Personas que regresan de viajes de recreo a países como Alemania, Suiza, Suecia, Dinamarca, Holanda…, suelen comparar la organización social de ellos con la de Colombia, para exclamar: ¡Estamos muy atrasados! Y es cierto. Pero esos turistas no tienen en cuenta que a esas culturas y a las latinoamericanas las separan milenios de madurez y desarrollo.
Mientras que alemanes, suecos, holandeses y similares tienen una organización política que funciona como los equipos electrónicos y los relojes que fabrican; sus sistemas institucionales son de permanencia casi total y quienes los gobiernan están formados tanto en ciencias exactas como en disciplinas liberales, arte, filosofía y similares, y en principios éticos indeclinables, en el trópico no se ha superado el trasplante de los vicios de las viejas monarquías europeas. Ni el sonido quejumbroso de los tambores y los cantos de los esclavos africanos. Y las culturas de los aborígenes, de sabios y maravillosos principios, fueron erradicadas por una cristianización a la brava, inspirada en intereses económicos, religiosos y políticos e impuesta por la fuerza por “enviados de Dios” al servicio de conquistadores analfabetos y codiciosos.

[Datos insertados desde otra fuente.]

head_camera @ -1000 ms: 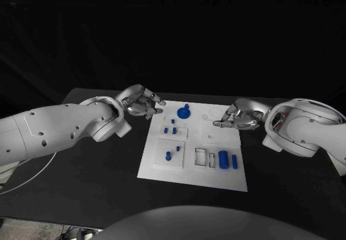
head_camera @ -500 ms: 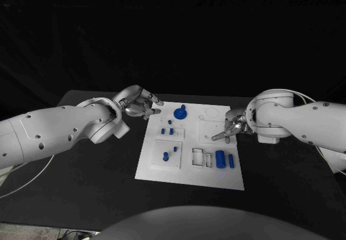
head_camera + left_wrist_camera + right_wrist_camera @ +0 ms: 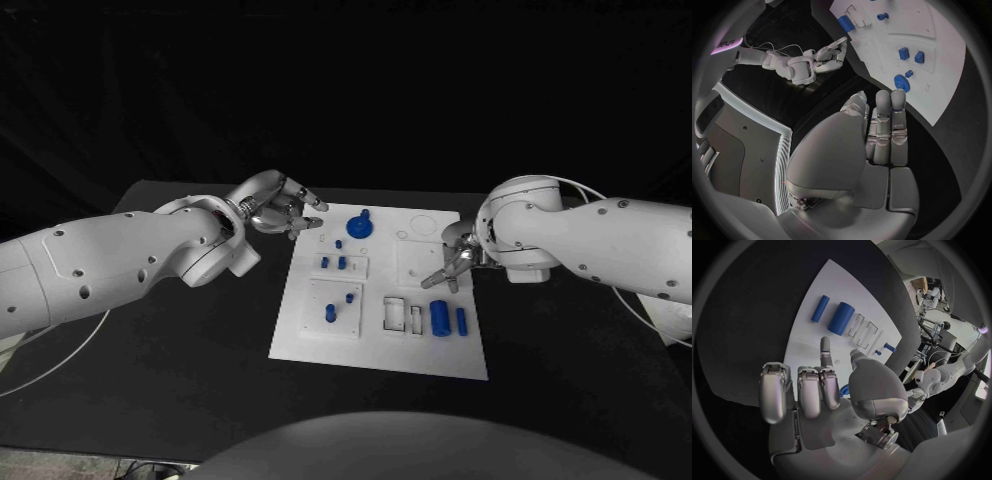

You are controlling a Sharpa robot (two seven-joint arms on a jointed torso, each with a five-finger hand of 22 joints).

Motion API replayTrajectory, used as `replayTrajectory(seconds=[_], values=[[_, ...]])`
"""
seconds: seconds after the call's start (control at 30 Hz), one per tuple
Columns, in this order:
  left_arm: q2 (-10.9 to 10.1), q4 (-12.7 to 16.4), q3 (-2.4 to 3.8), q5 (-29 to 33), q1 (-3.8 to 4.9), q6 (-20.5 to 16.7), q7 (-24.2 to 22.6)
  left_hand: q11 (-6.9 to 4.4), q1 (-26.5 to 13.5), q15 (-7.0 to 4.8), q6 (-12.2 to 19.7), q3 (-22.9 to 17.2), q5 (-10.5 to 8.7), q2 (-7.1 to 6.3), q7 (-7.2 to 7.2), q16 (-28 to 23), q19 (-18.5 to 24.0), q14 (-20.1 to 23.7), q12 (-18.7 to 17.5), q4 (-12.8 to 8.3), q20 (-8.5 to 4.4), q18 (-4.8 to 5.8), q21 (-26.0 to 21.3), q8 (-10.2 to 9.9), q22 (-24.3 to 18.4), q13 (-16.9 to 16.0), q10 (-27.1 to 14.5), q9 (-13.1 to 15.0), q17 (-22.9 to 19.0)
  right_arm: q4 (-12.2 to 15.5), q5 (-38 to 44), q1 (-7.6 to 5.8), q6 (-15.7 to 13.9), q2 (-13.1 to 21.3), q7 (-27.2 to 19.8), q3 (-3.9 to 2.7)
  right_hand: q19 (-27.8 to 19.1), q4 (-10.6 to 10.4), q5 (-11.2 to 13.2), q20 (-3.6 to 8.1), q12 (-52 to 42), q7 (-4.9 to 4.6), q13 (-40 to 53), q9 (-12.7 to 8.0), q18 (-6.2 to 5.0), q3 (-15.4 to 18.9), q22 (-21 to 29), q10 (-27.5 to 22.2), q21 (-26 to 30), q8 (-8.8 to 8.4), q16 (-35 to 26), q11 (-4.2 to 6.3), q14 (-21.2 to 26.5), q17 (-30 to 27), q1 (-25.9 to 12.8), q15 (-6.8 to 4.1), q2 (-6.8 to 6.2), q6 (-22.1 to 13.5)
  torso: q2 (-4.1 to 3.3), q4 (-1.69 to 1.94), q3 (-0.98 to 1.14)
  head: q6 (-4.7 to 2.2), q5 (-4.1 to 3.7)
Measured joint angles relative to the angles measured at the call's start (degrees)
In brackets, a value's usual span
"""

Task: Assemble the parts on the task board

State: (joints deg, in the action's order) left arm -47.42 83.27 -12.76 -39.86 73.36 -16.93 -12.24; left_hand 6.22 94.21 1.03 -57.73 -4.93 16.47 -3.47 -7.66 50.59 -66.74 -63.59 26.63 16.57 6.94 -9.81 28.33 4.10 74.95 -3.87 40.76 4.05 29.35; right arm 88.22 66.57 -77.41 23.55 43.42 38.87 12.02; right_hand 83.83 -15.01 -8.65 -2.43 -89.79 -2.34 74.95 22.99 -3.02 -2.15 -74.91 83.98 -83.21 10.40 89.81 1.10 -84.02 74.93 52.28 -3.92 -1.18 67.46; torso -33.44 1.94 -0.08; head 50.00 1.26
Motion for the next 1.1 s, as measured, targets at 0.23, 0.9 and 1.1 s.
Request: replayTrajectory(seconds=[0.23,0.9,1.1], values=[[0.1,0.0,0.00,0.0,0.00,0.0,0.0,0.00,0.0,0.00,0.0,0.0,0.00,0.00,0.00,0.0,0.0,0.0,0.0,0.0,0.00,0.00,0.0,0.0,0.0,0.0,0.0,0.0,0.0,-1.3,-0.3,0.40,0.6,-1.1,0.4,0.00,0.0,0.2,0.0,0.00,0.0,0.00,0.0,0.1,0.00,0.2,0.0,0.0,0.0,0.00,0.0,0.04,0.0,0.0,0.0,0.00,0.00,0.0,0.03,0.02,-0.04,0.00,0.11],[0.0,0.0,0.00,0.0,0.00,0.0,0.2,0.00,0.0,0.00,0.0,0.0,0.00,0.00,0.00,0.0,0.0,0.0,0.0,0.0,0.00,-0.01,0.0,0.0,0.0,0.0,0.0,0.0,0.0,-1.3,-2.4,2.01,0.3,-0.2,0.8,0.08,0.0,2.3,-5.2,-0.01,0.0,-0.81,0.0,-0.8,-0.01,-1.2,0.0,0.0,0.0,-3.00,0.0,0.03,0.0,0.0,1.0,0.00,-0.05,-1.4,0.12,0.02,-0.04,0.00,0.44],[-0.1,0.0,0.00,0.0,0.00,0.1,0.4,0.21,0.0,0.00,0.0,0.0,0.00,0.00,0.00,0.0,0.0,0.0,0.3,0.0,0.00,0.00,0.0,0.0,0.0,0.0,0.2,0.0,-0.1,0.1,-3.9,2.33,-1.1,1.1,0.8,0.10,0.0,2.5,-5.4,-0.01,0.0,-0.81,0.0,-0.9,-0.01,-1.3,0.0,0.0,0.1,-3.00,0.0,0.03,0.0,0.0,1.4,0.00,-0.06,-1.5,0.12,-0.03,-0.04,0.00,0.54]])
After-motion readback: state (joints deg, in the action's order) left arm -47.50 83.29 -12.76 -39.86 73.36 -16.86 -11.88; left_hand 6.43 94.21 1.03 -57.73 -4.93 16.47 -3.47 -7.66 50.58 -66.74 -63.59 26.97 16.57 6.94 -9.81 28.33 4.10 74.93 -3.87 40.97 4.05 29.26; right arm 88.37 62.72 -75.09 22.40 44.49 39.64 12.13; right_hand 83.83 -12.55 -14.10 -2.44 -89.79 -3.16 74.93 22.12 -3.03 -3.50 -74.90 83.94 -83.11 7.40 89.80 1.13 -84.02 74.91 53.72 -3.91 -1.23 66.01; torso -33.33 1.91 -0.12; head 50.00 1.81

Los valores de la civilización europea y grecorromana se quedaron allá, para llegar a los pueblos dominados mucho después; o los trajeron los criollos emigrantes, no siempre para ayudar a sus pueblos, sino más bien preparándose para echar a los colonizadores y quedarse con el botín. En pocas palabras, el trópico bullanguero, chévere y vivaz está, política y culturalmente, en obra negra. Por eso se apoderan de los gobiernos personajes de comedia, que son bufones disfrazados de estadistas; las constituciones que rigen los destinos de los pueblos son remendadas como calzón de pobre, a conveniencia de dirigentes ambiciosos; no hay continuidad en procesos institucionales como educación, justicia, macroeconomía, cultura y valores éticos; y el tener más que el saber se impone en un sistema social consumista, que “compra cosas que no necesita, con plata que no tiene, para aparentarle a gente que no conoce.”
Y el valor y la preeminencia de los servidores del Estado no radican en las obras que realizan en beneficio de las comunidades que representan, sino en la clase de vehículo que les asignan, las tarjetas de crédito de las que disfrutan, el club social al que asisten y el número de guardaespaldas que los protegen, todo pago con dinero de los contribuyentes, para que suban de estatus carangas resucitadas, elevadas al poder con plata mal habida, suministrada por mafiosos y contratistas.
Pero los viajeros tropicales, que pueden cruzar boquiabiertos las principales vías de Asmsterdam, Estocolmo o Munich, tomando fotos sin peligro de que los eleve un motociclista, pueden esperar una cultura social semejante para sus descendientes. ¿Cuándo? “Yo qué voy a saber…”, dice Rigoberto Urán.